ABOUT THIS TASK
Within the records below, find the line with "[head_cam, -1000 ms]" and the line with "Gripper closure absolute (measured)", then reproduce exactly those two lines and all lines between them, without any picture.
------ INPUT FOR THIS TASK ------
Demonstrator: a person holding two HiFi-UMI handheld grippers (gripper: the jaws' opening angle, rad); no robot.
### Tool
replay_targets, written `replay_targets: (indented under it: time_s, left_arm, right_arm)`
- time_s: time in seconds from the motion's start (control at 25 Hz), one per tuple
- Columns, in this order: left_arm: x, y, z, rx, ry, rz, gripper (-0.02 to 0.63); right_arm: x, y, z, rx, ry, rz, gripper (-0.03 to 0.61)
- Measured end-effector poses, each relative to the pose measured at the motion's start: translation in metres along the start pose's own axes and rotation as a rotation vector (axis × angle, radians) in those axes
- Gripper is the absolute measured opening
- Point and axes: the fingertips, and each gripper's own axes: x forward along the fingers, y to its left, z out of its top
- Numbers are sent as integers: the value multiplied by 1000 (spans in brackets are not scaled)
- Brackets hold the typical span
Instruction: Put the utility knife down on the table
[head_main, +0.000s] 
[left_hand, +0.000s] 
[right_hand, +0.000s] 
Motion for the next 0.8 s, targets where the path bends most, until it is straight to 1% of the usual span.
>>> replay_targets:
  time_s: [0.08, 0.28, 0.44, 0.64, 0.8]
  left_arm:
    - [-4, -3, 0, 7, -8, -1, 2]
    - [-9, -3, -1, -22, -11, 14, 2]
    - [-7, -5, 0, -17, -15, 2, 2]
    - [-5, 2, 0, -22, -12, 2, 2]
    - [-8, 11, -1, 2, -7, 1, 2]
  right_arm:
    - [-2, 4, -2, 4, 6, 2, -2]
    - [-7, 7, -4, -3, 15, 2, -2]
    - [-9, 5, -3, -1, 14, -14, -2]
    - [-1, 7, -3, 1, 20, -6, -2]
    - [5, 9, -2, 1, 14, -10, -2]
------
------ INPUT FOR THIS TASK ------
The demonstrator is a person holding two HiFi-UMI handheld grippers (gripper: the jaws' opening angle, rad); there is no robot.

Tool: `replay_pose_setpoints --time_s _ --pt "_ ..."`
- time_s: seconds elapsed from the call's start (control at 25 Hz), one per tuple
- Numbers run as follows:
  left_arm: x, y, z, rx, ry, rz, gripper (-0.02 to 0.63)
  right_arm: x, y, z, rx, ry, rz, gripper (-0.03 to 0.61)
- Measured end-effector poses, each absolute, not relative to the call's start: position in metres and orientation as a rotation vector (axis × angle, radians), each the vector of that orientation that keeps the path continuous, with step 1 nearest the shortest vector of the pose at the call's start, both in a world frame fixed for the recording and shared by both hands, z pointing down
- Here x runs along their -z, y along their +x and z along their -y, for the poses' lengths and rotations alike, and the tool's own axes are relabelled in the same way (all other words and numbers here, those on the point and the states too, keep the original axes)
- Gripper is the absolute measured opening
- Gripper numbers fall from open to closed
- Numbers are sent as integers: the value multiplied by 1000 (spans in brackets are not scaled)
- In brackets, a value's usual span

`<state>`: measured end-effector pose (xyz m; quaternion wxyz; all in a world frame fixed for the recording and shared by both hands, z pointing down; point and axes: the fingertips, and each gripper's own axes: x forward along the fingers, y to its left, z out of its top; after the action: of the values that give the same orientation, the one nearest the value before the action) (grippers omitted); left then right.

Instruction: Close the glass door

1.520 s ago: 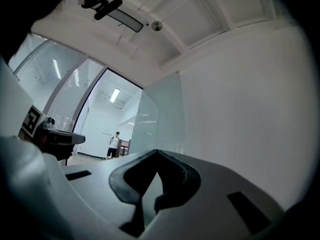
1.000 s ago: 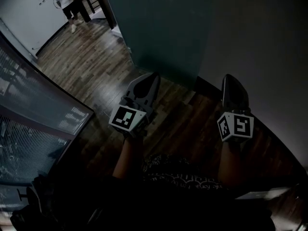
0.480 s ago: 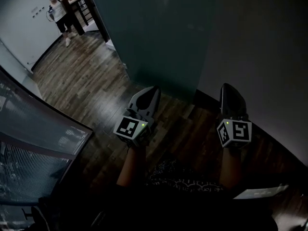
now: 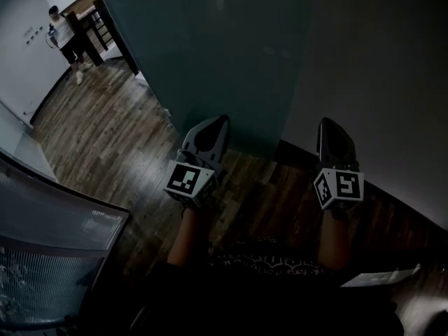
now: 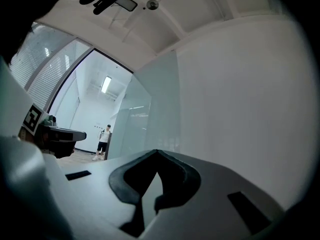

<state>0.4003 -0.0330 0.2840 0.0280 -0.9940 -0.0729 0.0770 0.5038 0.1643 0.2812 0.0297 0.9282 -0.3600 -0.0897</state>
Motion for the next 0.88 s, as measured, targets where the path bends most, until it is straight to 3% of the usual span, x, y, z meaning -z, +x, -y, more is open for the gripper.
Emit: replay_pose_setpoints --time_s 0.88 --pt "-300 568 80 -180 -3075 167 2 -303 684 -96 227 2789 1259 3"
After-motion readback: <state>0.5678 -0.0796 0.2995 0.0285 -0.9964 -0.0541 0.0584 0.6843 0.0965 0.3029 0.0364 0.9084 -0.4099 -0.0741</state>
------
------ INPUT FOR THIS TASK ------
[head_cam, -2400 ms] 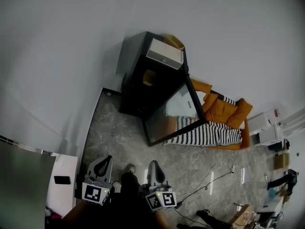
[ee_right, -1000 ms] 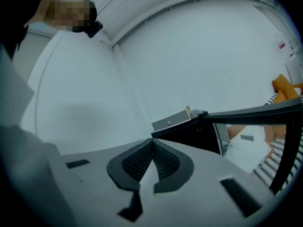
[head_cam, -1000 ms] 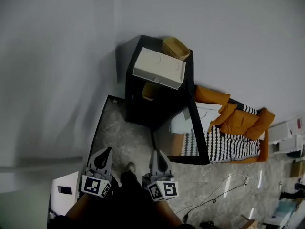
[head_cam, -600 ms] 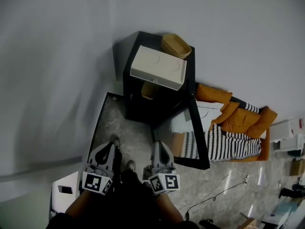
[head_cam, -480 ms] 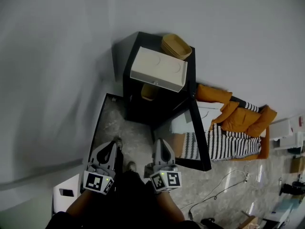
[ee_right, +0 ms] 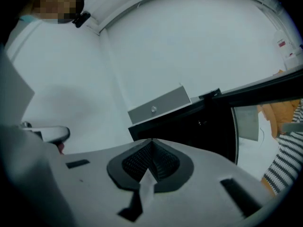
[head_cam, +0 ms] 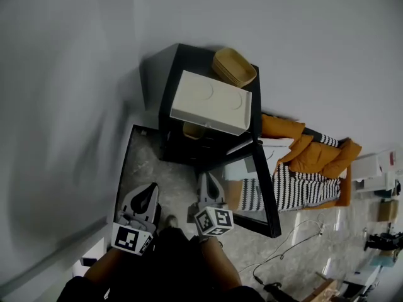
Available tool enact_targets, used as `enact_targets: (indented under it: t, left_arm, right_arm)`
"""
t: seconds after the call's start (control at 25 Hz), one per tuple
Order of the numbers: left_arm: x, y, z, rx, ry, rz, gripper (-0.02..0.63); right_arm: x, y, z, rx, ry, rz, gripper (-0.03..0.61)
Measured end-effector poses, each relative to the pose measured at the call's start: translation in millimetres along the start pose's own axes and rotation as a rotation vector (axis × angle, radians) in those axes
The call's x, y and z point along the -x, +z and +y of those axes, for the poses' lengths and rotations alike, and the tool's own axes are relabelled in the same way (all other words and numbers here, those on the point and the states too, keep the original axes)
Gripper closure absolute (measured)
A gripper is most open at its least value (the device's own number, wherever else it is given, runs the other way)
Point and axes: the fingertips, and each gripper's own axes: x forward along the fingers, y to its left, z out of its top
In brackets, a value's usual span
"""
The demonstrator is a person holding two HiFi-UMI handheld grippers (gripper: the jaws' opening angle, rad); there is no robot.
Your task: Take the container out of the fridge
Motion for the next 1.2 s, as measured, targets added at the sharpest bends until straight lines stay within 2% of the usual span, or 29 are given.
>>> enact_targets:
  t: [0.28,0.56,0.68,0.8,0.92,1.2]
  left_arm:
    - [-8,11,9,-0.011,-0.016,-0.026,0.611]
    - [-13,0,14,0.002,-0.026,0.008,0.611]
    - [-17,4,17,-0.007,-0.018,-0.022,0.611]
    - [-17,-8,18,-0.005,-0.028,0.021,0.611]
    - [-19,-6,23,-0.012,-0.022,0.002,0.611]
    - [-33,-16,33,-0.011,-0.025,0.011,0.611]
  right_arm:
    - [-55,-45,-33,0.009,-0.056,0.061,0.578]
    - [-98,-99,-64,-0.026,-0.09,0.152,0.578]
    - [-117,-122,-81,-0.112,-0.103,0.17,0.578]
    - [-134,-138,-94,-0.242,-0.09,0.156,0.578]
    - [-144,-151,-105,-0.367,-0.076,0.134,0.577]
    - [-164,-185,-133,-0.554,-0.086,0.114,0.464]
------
SOLUTION TO THIS EXERCISE
[head_cam, -1000 ms] 
[head_cam, -600 ms] 
[head_cam, -480 ms] 
[ee_right, +0 ms] 
[head_cam, +0 ms] 
Available tool enact_targets, used as `enact_targets: (indented under it: t, left_arm, right_arm)`
"""
t: seconds after the call's start (control at 25 Hz), one per tuple
Order of the numbers: left_arm: x, y, z, rx, ry, rz, gripper (-0.02..0.63); right_arm: x, y, z, rx, ry, rz, gripper (-0.03..0.61)
Measured end-effector poses, each relative to the pose measured at the call's start: translation in millimetres along the start pose's own axes and rotation as a rotation vector (axis × angle, radians) in those axes
The call's x, y and z point along the -x, +z and +y of those axes, for the poses' lengths and rotations alike, and the tool's own axes are relabelled in the same way (all other words and numbers here, those on the point and the states too, keep the original axes)
Gripper closure absolute (measured)

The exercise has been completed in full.